§ WHAT YOU ARE ASKED TO DO
Look through the listing below for the string "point". Show each line where it occurs.

### DATA SEGMENT

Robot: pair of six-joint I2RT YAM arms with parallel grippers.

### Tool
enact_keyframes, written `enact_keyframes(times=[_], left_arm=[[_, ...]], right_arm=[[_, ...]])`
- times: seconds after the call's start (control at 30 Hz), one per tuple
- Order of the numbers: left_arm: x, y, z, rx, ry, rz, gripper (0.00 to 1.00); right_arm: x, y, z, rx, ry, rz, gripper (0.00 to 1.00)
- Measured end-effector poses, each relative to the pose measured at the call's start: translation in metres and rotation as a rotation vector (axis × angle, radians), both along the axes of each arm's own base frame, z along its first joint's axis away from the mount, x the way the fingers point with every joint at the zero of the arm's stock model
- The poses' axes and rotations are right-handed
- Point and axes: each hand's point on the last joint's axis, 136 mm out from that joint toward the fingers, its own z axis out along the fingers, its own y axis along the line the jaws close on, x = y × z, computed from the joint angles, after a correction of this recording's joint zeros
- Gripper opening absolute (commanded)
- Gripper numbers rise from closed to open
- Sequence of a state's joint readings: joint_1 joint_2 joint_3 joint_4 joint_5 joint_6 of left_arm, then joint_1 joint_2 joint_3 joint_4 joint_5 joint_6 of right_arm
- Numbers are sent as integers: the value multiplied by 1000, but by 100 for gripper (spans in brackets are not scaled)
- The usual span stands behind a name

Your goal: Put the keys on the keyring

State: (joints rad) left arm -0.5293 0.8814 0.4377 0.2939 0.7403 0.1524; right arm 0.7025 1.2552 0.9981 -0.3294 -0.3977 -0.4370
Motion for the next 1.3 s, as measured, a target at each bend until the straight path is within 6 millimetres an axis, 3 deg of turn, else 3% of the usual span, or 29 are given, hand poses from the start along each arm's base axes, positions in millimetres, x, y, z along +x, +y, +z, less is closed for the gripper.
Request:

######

§ RESULT OF THIS EXERCISE
- Measured end-effector poses, each relative to the pose measured at the call's start: translation in metres and rotation as a rotation vector (axis × angle, radians), both along the axes of each arm's own base frame, z along its first joint's axis away from the mount, x the way the fingers point with every joint at the zero of the arm's stock model
- Point and axes: each hand's point on the last joint's axis, 136 mm out from that joint toward the fingers, its own z axis out along the fingers, its own y axis along the line the jaws close on, x = y × z, computed from the joint angles, after a correction of this recording's joint zeros

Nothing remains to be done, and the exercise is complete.